■ Exercise goal
Take every line from the records below that includes the word "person".

■ Input
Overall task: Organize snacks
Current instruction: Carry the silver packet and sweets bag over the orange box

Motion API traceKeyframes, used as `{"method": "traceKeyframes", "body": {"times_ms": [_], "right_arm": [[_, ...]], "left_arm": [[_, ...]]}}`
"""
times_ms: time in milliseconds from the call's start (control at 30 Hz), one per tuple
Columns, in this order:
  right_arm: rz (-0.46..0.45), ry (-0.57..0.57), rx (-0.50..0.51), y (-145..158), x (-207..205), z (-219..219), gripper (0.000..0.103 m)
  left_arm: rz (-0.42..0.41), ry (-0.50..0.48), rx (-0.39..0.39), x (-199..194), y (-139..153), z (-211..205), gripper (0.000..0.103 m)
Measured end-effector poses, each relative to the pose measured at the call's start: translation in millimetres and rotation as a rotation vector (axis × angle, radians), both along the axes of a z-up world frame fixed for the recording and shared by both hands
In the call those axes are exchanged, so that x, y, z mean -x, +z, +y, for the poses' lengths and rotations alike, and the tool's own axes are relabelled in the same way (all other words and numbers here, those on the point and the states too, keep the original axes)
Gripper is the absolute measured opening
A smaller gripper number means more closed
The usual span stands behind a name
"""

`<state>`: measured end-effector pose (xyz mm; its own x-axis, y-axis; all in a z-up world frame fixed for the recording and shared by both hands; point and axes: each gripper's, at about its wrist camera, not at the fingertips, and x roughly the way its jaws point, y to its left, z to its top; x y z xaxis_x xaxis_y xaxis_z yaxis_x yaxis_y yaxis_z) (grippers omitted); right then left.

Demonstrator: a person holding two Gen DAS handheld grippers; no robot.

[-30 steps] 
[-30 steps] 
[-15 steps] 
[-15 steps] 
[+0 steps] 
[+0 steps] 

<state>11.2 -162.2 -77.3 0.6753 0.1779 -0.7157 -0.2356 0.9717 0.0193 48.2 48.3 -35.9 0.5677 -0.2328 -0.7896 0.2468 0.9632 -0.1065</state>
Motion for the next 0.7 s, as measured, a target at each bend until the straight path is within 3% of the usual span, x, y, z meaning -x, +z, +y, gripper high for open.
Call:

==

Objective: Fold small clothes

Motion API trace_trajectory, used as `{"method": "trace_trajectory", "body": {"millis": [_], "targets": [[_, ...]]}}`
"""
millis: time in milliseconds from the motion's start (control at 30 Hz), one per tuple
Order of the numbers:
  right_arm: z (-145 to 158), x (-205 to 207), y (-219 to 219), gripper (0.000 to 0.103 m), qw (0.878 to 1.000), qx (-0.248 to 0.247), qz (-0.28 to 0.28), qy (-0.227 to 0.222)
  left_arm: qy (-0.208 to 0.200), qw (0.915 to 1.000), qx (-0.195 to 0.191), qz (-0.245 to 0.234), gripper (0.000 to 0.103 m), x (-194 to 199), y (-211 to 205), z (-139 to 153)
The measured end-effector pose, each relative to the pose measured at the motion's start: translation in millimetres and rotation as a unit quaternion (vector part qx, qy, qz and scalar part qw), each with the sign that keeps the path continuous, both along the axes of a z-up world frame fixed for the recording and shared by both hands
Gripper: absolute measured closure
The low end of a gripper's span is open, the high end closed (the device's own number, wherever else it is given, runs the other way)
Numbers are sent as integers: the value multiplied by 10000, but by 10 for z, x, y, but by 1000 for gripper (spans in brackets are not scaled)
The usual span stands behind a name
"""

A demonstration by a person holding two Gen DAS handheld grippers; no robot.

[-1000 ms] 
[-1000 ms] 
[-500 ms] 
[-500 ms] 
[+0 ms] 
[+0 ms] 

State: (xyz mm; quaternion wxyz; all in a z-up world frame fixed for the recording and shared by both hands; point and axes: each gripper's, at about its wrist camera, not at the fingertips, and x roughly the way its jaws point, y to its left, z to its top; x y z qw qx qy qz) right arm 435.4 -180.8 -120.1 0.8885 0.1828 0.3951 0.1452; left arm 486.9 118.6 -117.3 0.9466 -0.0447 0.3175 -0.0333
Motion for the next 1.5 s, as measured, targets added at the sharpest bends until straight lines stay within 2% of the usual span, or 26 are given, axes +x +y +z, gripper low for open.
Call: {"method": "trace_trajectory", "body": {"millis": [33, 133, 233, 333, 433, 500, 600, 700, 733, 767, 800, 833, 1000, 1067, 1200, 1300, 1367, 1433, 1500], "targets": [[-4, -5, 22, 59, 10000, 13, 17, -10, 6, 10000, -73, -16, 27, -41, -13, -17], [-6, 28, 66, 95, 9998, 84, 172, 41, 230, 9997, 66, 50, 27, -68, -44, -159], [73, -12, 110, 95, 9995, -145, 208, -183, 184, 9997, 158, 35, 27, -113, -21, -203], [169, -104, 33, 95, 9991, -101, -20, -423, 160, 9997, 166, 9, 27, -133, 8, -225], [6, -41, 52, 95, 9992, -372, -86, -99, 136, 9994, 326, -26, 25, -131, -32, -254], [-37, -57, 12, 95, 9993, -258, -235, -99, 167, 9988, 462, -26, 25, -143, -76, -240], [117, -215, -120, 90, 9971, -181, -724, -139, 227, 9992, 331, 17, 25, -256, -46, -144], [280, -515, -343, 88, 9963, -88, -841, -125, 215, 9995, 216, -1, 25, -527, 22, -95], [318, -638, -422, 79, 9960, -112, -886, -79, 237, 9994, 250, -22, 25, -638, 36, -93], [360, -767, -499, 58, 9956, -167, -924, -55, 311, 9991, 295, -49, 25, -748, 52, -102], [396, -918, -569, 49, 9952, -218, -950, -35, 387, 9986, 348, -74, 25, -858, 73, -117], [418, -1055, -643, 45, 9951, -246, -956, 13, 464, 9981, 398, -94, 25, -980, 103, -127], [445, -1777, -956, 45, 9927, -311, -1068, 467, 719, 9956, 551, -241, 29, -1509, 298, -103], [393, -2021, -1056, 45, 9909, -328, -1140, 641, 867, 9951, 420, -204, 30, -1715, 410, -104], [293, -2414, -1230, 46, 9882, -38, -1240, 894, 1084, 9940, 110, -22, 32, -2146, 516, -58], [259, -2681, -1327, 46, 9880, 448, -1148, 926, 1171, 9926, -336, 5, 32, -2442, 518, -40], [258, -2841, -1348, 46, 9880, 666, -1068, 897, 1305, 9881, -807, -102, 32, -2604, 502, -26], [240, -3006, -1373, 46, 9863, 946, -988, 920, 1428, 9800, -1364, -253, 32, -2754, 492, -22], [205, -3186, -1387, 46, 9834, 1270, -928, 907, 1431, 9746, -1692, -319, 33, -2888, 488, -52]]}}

■ Response
Demonstrator: a person holding two Gen DAS handheld grippers; no robot.
A demonstration by a person holding two Gen DAS handheld grippers; no robot.

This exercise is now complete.